### HOW TO COMPLETE THIS TASK
Your task is to write out exactly the lines of the listing below, from the first down to the line that holds "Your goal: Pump".

### STORED DATA
------------------------------------------------------------

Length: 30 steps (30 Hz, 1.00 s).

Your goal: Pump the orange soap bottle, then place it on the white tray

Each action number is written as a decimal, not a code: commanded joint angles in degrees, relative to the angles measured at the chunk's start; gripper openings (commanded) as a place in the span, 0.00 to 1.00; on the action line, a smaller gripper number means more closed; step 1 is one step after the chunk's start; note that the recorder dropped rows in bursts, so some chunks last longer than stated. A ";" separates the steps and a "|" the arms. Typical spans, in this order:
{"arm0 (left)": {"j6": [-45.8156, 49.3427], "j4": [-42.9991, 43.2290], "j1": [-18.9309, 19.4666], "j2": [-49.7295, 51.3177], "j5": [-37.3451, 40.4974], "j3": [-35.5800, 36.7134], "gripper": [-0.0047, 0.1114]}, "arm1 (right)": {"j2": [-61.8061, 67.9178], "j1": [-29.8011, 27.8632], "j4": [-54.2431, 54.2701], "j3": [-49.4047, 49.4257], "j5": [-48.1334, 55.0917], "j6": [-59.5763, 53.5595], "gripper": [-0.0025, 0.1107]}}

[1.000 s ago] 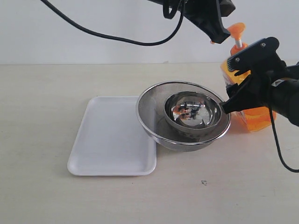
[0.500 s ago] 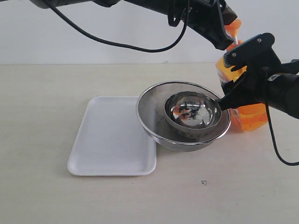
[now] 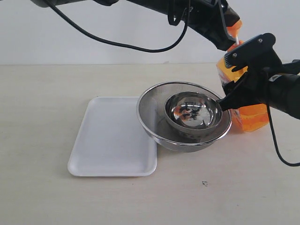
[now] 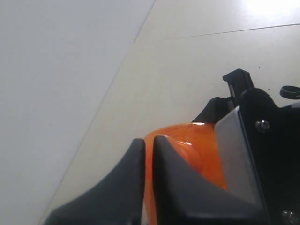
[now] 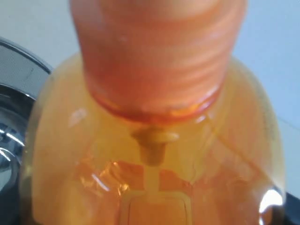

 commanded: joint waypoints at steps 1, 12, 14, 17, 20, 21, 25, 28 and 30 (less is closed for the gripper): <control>-1.10 0.27 0.08 1.67 2.52 0.22 0.08 | 0.90 -0.12 0.70 0.33 4.49 0.85 0.02; -1.73 1.18 0.08 1.77 5.78 0.22 0.08 | 0.90 -0.12 0.70 0.33 4.62 0.72 0.02; -1.74 1.18 0.08 1.77 6.05 0.22 0.08 | 0.90 -0.12 0.70 0.33 4.73 0.72 0.02; -2.54 2.01 0.08 2.03 6.42 0.22 0.08 | 0.90 -0.12 0.70 0.33 4.73 0.72 0.02; -4.26 4.20 0.08 2.69 6.64 0.22 0.08 | 0.90 -0.12 0.70 0.33 4.93 0.61 0.02; -4.87 5.03 0.08 2.84 6.80 0.22 0.08 | 0.90 -0.12 0.70 0.33 4.93 0.61 0.02; -5.77 5.84 0.08 3.59 6.89 0.22 0.08 | 0.90 -0.12 0.70 0.33 4.93 0.61 0.02; -5.77 5.84 0.08 4.05 6.89 0.22 0.08 | 0.90 -0.12 0.70 0.33 4.93 0.61 0.02; -5.77 5.84 0.08 4.54 6.89 0.22 0.08 | 0.90 -0.12 0.70 0.33 4.93 0.61 0.02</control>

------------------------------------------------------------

### RESPONSE TO THIS TASK
Length: 30 steps (30 Hz, 1.00 s).

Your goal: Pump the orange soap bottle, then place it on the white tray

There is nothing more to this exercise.